There was only one explanation. But that didn’t apply to me. It could not. Menopause had closed that door, locked it and burned the key. Still I bought the test.
Positive. I frowned.
Another one. Two lines. Positive.
I suddenly felt disoriented. Like stepping into what you think is solid ground then feel it giving in slowly beneath you.
Third time’s a charm. Positive.
And then it hit. Violently. I sat down on the cold kitchen floor, silk robe pooling around me, and said it out loud just to hear how absurd it sounded.
“I’m pregnant.”
Past menopause. Pregnant.
I contained it. No one knew. And yet everything was different. At a gallery opening three nights later, I stood with a glass of champagne I barely touched, listening to someone explain a piece I was not really looking at. A young man beside me leaned in slightly as he spoke.

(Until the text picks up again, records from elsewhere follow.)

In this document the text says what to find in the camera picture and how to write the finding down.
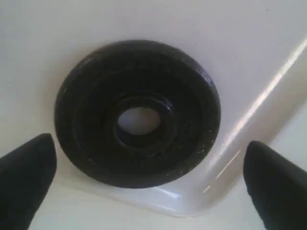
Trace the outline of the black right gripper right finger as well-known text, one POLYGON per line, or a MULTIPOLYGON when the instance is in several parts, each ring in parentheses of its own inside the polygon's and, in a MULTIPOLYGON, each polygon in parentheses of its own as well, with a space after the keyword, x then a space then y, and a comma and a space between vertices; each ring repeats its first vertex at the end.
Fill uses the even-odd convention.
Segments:
POLYGON ((249 143, 243 177, 267 230, 307 228, 307 173, 259 141, 249 143))

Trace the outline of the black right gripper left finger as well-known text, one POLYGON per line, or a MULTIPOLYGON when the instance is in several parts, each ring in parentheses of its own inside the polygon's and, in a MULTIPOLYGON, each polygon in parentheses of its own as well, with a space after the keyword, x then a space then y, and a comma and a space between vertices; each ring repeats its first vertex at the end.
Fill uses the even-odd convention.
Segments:
POLYGON ((40 134, 0 159, 0 228, 26 230, 56 173, 49 133, 40 134))

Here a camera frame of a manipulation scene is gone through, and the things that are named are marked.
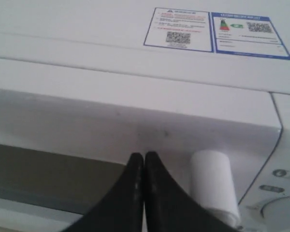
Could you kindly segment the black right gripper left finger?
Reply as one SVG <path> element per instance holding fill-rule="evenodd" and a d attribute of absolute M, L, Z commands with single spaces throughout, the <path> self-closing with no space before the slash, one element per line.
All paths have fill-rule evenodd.
<path fill-rule="evenodd" d="M 140 232 L 143 223 L 144 158 L 131 154 L 128 163 L 107 194 L 69 226 L 70 232 Z"/>

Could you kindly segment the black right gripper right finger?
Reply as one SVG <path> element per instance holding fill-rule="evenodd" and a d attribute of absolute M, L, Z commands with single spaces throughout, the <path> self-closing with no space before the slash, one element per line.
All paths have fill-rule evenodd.
<path fill-rule="evenodd" d="M 145 155 L 144 202 L 149 232 L 236 231 L 185 193 L 154 151 Z"/>

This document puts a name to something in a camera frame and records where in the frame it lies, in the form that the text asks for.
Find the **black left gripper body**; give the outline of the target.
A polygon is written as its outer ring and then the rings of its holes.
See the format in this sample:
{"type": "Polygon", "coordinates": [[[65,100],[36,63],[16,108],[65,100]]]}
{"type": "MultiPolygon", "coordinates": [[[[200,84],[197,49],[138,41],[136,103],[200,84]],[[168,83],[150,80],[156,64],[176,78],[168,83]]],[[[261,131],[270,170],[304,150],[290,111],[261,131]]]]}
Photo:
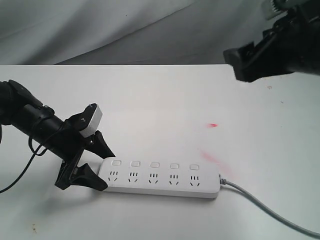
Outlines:
{"type": "Polygon", "coordinates": [[[64,122],[43,145],[62,159],[54,185],[61,190],[69,188],[72,186],[72,173],[76,167],[80,167],[78,163],[85,151],[83,137],[69,123],[64,122]]]}

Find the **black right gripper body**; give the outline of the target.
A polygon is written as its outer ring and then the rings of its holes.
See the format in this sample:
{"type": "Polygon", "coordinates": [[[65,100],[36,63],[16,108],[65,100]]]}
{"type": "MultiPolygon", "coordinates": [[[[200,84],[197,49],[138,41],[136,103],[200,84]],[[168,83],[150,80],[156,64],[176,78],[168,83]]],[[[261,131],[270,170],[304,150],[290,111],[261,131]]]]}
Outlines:
{"type": "Polygon", "coordinates": [[[283,12],[263,32],[263,39],[254,60],[270,61],[277,65],[277,73],[292,72],[320,74],[320,6],[300,4],[283,12]]]}

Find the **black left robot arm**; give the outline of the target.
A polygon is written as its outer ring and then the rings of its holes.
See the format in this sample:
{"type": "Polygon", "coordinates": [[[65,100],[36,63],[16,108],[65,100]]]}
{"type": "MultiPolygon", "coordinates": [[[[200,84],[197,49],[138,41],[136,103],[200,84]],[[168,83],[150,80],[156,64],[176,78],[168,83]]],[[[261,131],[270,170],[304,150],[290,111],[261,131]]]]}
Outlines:
{"type": "Polygon", "coordinates": [[[70,186],[97,191],[108,188],[87,163],[78,165],[84,151],[102,159],[115,156],[98,130],[102,115],[99,106],[91,103],[84,111],[61,120],[20,83],[11,79],[0,83],[0,125],[12,125],[28,136],[32,152],[28,166],[46,151],[62,160],[55,182],[61,190],[70,186]]]}

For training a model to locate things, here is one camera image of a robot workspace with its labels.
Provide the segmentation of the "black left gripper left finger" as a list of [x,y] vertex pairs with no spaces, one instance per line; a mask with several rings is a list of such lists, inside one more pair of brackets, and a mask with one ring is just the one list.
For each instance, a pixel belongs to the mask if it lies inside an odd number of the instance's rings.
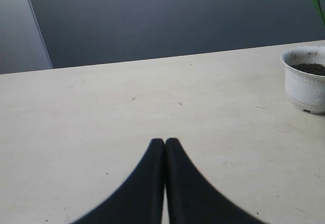
[[124,183],[75,223],[161,223],[165,191],[165,144],[152,139]]

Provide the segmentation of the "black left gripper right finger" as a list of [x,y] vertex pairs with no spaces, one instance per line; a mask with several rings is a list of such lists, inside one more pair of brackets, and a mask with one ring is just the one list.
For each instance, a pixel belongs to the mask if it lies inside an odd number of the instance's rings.
[[165,151],[170,223],[262,223],[215,189],[177,138],[167,139]]

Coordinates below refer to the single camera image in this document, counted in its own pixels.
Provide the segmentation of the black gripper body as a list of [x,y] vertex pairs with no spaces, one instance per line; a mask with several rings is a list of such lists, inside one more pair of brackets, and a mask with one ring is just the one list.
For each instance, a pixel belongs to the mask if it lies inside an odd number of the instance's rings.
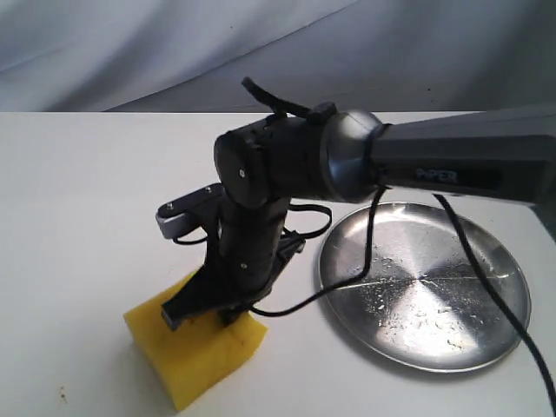
[[279,274],[304,249],[304,238],[283,230],[290,200],[245,208],[229,195],[218,203],[204,265],[195,275],[197,311],[245,311],[270,293]]

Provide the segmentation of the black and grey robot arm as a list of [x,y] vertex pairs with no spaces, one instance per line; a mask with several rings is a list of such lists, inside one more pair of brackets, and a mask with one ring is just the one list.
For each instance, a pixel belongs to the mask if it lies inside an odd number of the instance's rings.
[[196,277],[162,305],[170,328],[209,311],[225,321],[264,298],[301,243],[282,231],[294,199],[361,203],[383,189],[524,203],[555,230],[555,109],[533,106],[388,124],[332,106],[275,113],[219,136],[218,182],[162,205],[177,240],[205,231]]

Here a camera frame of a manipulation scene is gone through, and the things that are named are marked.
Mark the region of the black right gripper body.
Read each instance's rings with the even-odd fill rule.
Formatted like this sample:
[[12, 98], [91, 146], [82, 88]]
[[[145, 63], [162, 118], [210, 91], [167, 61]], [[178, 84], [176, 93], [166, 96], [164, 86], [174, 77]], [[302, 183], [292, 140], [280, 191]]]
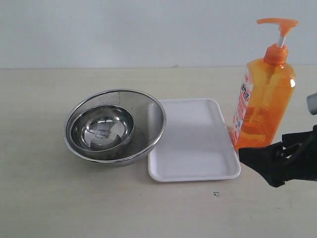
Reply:
[[313, 156], [289, 157], [286, 161], [286, 181], [317, 180], [317, 126], [313, 129]]

I watched his mouth move and thought, irrationally, it could be you.
That thought was so absurd I nearly smiled.
I moved through the room like I always did, graceful and composed. But internally everything had shifted. Every interaction carried a shadow of possibility.
The night with the rooftop blurred into others. Faces. Hands. Laughter. Nothing definitive.
That was the worst part. Not knowing didn’t feel scandalous rather careless.
And I am not careless.
I couldn’t do it. Not at my age. With this life. With this level of uncertainty. I had spent years building a life that was intentional and precise. This was the opposite.
Beautiful, perhaps. Miraculous even. But not mine to keep. The decision settled in me as soon as it formed in my mind.
Money makes things quieter. The right amount can move the seas. The woman at the clinic’s front desk smiled. Not pity. I truly appreciated that.
Forms signed. Tone-neutral questions. The normal kind doctors ask. Dates I didn’t want to calculate and details I didn’t want to revisit.
“Do you have support?”
I paused. I could’ve named ten people. Women who would show up immediately, bring wine, sit beside me and make it lighter.
But this didn’t feel like something to share.
“I’m fine,” I said.
And I was.
It was quiet afterwards. Emotionally. It is quiet.
I expected something louder. Regret, perhaps. Or overwhelming relief. Instead, I got stillness. I went home in the back of a car, watching the city move past me as if nothing had happened. Because to everyone else, nothing had.
My body, which had defied time in one direction, had now corrected itself in another.
I went out again sooner than I had expected. The rooftop welcomed me the same way it always had. Music. Laughter.
A young man approached. My type.
“You look like trouble,” he said.
I smiled slowly. Seductively.
“Only if you don’t know what you’re doing.”
We danced. And as I moved, my body returned to its rhythm. I could feel it. I had just taken a brief intermission.